The Dismal Science

The Benefits of Bozo

Proof that TV doesn’t harm kids.

The Wiggles: What are they doing to your kid’s brain?

According to most experts, TV for kids is basically a no-no. The American Academy of Pediatrics recommends no TV at all for children under the age of 2, and for older children, one to two hours a day of educational programming at most. Various studies have linked greater amounts of television viewing to all sorts of problems, among them attention deficit disorder, violent behavior, obesity, and poor performance in school and on standardized tests. Given that kids watch an average of around four hours of TV a day, the risks would seem to be awfully high.

Most studies of the impact of television, however, are seriously flawed. They compare kids who watch TV and kids who don’t, when kids in those two groups live in very different environments. Kids who watch no TV, or only a small amount of educational programming, as a group are from much wealthier families than those who watch hours and hours. Because of their income advantage, the less-TV kids have all sorts of things going for them that have nothing to do with the impact of television. The problem with comparing them to kids who watch a lot of TV is like the problem with a study that compared, say, kids who ride to school in a Mercedes with kids who ride the bus. The data would no doubt show that Mercedes kids are more likely to score high on their SATs, go to college, and go on to high-paying jobs. None of that has anything to do with the car, but the comparison would make it look as if it did.

The only way to really know the long-term effect of TV on kids would be to run an experiment over time. But no one is going to barrage kids with TV for five years and then see if their test scores go down (though I know plenty of kids who would volunteer).

In a recent study, two economists at the University of Chicago, Matthew Gentzkow and Jesse Shapiro, came up with a different way to test the long-run impact of television on kids—by reaching back to the distant past of the information age. When Americans first started getting television in the 1940s, the availability of the medium spread across the country unevenly. Some cities, like New York, had television by 1940. Others, like Denver and Honolulu, didn’t get their first broadcasts until the early 1950s. Whenever television appeared, kids became immediate junkies: Children in households with televisions watched their boob tubes for close to four hours a day by 1950. And these programs weren’t educational—no Sesame Street or Dora the Explorer. Nor were there any real restrictions on commercials during kids’ shows (those came in the 1960s and ‘70s). There wasn’t the same level of violence on television, but in terms of kids-oriented programming, Howdy Doody was about as good as it got.

The key point for Gentzkow and Shapiro’s study is that depending on where you lived and when you were born, the total amount of TV you watched in your childhood could differ vastly. A kid born in 1947 who grew up in Denver, where the first TV station didn’t get under way until 1952, would probably not have watched much TV at all until the age of 5. But a kid born the same year in Seattle, where TV began broadcasting in 1948, could watch from the age of 1. If TV-watching during the early years damages kids’ brains, then the test scores of Denver high-school seniors in 1965 (the kids born in 1947) should be better than those of 1965 high-school seniors in Seattle.

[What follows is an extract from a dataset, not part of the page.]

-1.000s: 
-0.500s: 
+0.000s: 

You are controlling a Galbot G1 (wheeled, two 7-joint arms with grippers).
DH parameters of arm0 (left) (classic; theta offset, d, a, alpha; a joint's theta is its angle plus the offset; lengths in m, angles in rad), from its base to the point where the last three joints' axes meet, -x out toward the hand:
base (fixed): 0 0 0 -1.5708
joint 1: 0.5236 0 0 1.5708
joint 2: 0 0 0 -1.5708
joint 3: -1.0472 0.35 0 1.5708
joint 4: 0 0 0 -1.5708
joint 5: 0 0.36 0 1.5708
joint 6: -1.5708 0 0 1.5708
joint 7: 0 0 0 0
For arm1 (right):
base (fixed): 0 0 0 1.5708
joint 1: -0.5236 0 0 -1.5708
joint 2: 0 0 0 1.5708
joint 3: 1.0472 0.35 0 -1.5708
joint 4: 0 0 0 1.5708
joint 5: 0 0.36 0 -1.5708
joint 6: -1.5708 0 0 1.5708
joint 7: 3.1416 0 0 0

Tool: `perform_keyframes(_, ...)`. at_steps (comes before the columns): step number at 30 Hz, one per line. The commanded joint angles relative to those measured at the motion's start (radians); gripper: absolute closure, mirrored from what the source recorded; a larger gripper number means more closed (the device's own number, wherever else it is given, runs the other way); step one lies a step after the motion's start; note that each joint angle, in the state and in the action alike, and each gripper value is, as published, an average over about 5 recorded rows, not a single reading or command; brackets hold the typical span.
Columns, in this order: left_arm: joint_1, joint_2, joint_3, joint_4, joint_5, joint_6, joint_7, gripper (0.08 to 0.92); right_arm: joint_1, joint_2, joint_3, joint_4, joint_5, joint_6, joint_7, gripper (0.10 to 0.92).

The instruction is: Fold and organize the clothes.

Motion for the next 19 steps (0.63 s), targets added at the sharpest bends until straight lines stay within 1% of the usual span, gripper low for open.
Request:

What if you’re concerned about differences between the populations of the two cities that could affect the results? Then you compare test scores within the same city for kids born at different times. Denver kids who were in sixth grade in 1965 would have spent their whole lives with television; their 12th-grade counterparts wouldn’t have. If TV matters, the test scores of these two groups should differ, too. Think analogously about lead poisoning. Lead has been scientifically proven to damage kids’ brains. If, hypothetically, Seattle added lead to its water in 1948 and Denver did so in 1952, you would see a difference in the test-score data when the kids got to high school—the Seattle kids would score lower than the Denver kids, and the younger Denver kids would score lower than the older Denver ones, because they would have started ingesting lead at a younger age.

From the 1966 Coleman Report, the landmark study of educational opportunity commissioned by the Civil Rights Act of 1964, Gentzkow and Shapiro got 1965 test-score data for almost 300,000 kids. They looked for evidence that greater exposure to television lowered test scores. They found none. After controlling for socioeconomic status, there were no significant test-score differences between kids who lived in cities that got TV earlier as opposed to later, or between kids of pre- and post-TV-age cohorts. Nor did the kids differ significantly in the amount of homework they did, dropout rates, or the wages they eventually made. If anything, the data revealed a small positive uptick in test scores for kids who got to watch more television when they were young. For kids living in households in which English was a second language, or with a mother who had less than a high-school education, the study found that TV had a more sizable positive impact on test scores in reading and general knowledge. Evidently, Bozo the Clown was better than we remember.

So, sure, you may cringe when your kid knows every word of the Wiggles’ tune “Fruit Salad, Yummy Yummy!” That’s understandable. Watching TV has taught them many horrible songs, and for that you will suffer. But maybe you don’t need to feel too guilty about it.